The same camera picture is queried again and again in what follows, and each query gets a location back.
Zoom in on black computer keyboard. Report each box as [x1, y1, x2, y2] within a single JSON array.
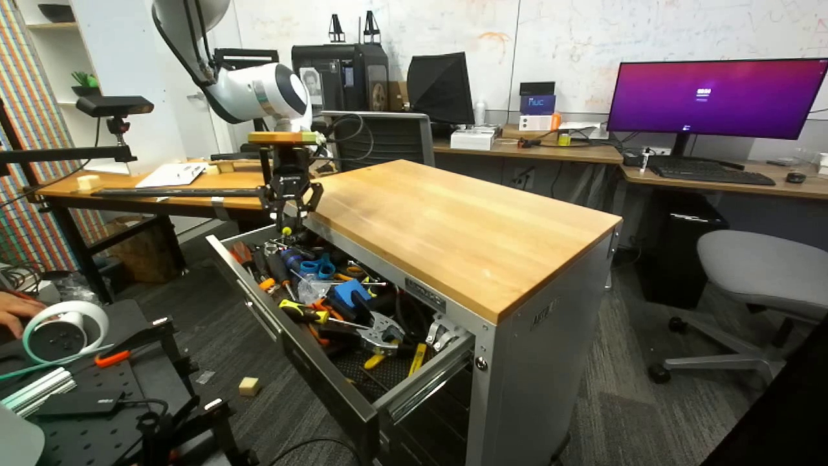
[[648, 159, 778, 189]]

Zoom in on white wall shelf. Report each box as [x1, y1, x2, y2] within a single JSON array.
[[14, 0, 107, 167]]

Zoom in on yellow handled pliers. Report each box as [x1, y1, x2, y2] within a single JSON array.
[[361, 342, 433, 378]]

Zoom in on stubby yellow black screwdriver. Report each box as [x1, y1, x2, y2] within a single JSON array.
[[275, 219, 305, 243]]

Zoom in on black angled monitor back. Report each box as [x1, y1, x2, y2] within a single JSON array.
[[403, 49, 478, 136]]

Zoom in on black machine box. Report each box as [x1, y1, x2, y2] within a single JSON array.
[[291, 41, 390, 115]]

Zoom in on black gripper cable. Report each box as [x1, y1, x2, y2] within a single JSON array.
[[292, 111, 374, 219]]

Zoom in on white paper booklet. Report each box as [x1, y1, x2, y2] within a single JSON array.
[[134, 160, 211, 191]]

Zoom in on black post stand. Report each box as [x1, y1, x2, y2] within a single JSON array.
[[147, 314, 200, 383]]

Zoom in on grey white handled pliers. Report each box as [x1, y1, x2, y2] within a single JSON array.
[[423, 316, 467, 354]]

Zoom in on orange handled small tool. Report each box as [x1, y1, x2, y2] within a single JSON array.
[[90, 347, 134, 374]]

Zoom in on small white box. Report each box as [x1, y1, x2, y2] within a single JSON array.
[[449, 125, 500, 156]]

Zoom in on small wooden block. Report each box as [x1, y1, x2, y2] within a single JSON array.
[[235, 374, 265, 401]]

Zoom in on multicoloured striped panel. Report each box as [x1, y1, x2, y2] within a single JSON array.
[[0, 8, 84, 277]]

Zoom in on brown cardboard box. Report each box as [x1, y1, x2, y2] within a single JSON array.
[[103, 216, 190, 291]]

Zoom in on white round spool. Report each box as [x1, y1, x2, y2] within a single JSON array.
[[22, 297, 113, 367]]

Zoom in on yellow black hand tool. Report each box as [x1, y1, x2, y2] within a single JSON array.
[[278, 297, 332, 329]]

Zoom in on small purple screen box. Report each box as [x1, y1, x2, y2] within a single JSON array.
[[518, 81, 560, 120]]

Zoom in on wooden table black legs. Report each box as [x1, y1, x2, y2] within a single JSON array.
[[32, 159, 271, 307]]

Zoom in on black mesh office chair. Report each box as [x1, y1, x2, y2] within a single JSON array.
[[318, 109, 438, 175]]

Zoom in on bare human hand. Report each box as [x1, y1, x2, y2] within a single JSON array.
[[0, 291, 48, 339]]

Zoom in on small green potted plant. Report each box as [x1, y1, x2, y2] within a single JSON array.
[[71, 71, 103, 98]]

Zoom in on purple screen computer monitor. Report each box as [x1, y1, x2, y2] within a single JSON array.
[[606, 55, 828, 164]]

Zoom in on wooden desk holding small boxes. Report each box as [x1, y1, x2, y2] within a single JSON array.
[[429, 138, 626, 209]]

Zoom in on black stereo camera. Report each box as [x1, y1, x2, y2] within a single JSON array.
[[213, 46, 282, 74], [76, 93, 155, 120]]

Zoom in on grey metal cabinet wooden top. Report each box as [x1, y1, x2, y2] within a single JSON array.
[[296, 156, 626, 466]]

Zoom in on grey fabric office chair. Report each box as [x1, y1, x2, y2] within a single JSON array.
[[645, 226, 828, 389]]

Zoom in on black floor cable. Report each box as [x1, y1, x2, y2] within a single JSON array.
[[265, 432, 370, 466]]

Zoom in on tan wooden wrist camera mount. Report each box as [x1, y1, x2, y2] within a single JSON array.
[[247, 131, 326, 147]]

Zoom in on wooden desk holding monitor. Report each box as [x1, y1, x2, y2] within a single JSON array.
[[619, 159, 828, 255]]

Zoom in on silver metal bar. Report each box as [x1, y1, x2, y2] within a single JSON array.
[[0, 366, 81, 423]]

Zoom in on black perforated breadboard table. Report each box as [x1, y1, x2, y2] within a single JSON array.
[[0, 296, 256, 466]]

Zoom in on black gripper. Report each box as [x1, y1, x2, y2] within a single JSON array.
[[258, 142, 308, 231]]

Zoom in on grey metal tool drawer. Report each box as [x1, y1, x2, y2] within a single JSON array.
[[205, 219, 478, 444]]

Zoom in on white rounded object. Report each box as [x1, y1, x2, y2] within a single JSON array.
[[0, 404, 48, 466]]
.....
> **Work order**:
Your reply is the full set of entries reproduced exactly, with images omitted.

> **Response box**:
The same camera picture is queried again and again in what follows, and each query gets a location back.
Zoom in on black computer keyboard. Report each box as [x1, y1, x2, y2] within a single JSON array.
[[648, 159, 778, 189]]

Zoom in on white wall shelf. Report each box as [x1, y1, x2, y2] within a single JSON array.
[[14, 0, 107, 167]]

Zoom in on yellow handled pliers. Report each box as [x1, y1, x2, y2] within a single JSON array.
[[361, 342, 433, 378]]

Zoom in on stubby yellow black screwdriver. Report each box as [x1, y1, x2, y2] within a single JSON array.
[[275, 219, 305, 243]]

Zoom in on black angled monitor back. Report each box as [x1, y1, x2, y2] within a single JSON array.
[[403, 49, 478, 136]]

Zoom in on black machine box. Report each box as [x1, y1, x2, y2] within a single JSON array.
[[291, 41, 390, 115]]

Zoom in on black gripper cable. Report each box as [x1, y1, x2, y2] within a single JSON array.
[[292, 111, 374, 219]]

Zoom in on white paper booklet. Report each box as [x1, y1, x2, y2] within a single JSON array.
[[134, 160, 211, 191]]

Zoom in on black post stand. Report each box as [x1, y1, x2, y2] within a single JSON array.
[[147, 314, 200, 383]]

Zoom in on grey white handled pliers. Report each box as [x1, y1, x2, y2] within a single JSON array.
[[423, 316, 467, 354]]

Zoom in on orange handled small tool. Report each box as [x1, y1, x2, y2] within a single JSON array.
[[90, 347, 134, 374]]

Zoom in on small white box. Report each box as [x1, y1, x2, y2] within a single JSON array.
[[449, 125, 500, 156]]

Zoom in on small wooden block. Report each box as [x1, y1, x2, y2] within a single JSON array.
[[235, 374, 265, 401]]

Zoom in on multicoloured striped panel. Report each box as [x1, y1, x2, y2] within a single JSON array.
[[0, 8, 84, 277]]

Zoom in on brown cardboard box. Report each box as [x1, y1, x2, y2] within a single JSON array.
[[103, 216, 190, 291]]

Zoom in on white round spool. Report each box as [x1, y1, x2, y2] within a single JSON array.
[[22, 297, 113, 367]]

Zoom in on yellow black hand tool. Report each box as [x1, y1, x2, y2] within a single JSON array.
[[278, 297, 332, 329]]

Zoom in on small purple screen box. Report each box as [x1, y1, x2, y2] within a single JSON array.
[[518, 81, 560, 120]]

Zoom in on wooden table black legs. Report each box as [x1, y1, x2, y2] within a single JSON array.
[[32, 159, 271, 307]]

Zoom in on black mesh office chair. Report each box as [x1, y1, x2, y2] within a single JSON array.
[[318, 109, 438, 175]]

Zoom in on bare human hand. Report each box as [x1, y1, x2, y2] within a single JSON array.
[[0, 291, 48, 339]]

Zoom in on small green potted plant. Report each box as [x1, y1, x2, y2] within a single JSON array.
[[71, 71, 103, 98]]

Zoom in on purple screen computer monitor. Report each box as [x1, y1, x2, y2] within a single JSON array.
[[606, 55, 828, 164]]

Zoom in on wooden desk holding small boxes. Report each box as [x1, y1, x2, y2] within a single JSON array.
[[429, 138, 626, 209]]

Zoom in on black stereo camera. Report each box as [x1, y1, x2, y2] within a single JSON array.
[[213, 46, 282, 74], [76, 93, 155, 120]]

Zoom in on grey metal cabinet wooden top. Report each box as [x1, y1, x2, y2] within a single JSON array.
[[296, 156, 626, 466]]

Zoom in on grey fabric office chair. Report each box as [x1, y1, x2, y2] within a single JSON array.
[[645, 226, 828, 389]]

Zoom in on black floor cable. Report each box as [x1, y1, x2, y2] within a single JSON array.
[[265, 432, 370, 466]]

Zoom in on tan wooden wrist camera mount. Report each box as [x1, y1, x2, y2] within a single JSON array.
[[247, 131, 326, 147]]

Zoom in on wooden desk holding monitor. Report each box as [x1, y1, x2, y2] within a single JSON array.
[[619, 159, 828, 255]]

Zoom in on silver metal bar. Report each box as [x1, y1, x2, y2] within a single JSON array.
[[0, 366, 81, 423]]

Zoom in on black perforated breadboard table. Report each box as [x1, y1, x2, y2] within a single JSON array.
[[0, 296, 256, 466]]

Zoom in on black gripper. Report each box as [x1, y1, x2, y2] within a single JSON array.
[[258, 142, 308, 231]]

Zoom in on grey metal tool drawer. Report each box as [x1, y1, x2, y2] within a single JSON array.
[[205, 219, 478, 444]]

Zoom in on white rounded object. Report each box as [x1, y1, x2, y2] within a single JSON array.
[[0, 404, 48, 466]]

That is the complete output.